What you should do: Line count for "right": state how many lines of the data below include it, and output nothing more.

Information provided:
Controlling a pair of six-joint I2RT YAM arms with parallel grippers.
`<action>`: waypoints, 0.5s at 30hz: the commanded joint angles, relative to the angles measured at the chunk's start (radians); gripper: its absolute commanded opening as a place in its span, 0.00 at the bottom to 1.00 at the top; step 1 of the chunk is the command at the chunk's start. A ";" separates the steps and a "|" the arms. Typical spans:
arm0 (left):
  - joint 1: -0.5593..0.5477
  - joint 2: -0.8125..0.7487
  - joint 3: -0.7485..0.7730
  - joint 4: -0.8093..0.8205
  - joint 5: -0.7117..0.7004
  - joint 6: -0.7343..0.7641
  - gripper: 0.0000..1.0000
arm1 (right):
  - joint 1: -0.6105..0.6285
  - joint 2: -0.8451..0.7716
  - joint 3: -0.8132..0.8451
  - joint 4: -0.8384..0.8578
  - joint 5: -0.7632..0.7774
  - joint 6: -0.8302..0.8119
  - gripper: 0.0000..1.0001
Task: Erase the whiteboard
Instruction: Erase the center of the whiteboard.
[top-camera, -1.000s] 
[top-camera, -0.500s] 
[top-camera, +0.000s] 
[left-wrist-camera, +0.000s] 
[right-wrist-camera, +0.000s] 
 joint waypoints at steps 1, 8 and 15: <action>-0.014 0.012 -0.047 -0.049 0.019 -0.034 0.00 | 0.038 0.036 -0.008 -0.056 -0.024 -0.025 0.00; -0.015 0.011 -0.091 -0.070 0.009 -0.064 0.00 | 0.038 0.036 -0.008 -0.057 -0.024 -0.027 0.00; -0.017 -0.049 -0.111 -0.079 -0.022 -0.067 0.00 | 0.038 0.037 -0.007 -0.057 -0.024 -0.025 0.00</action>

Completed task: 2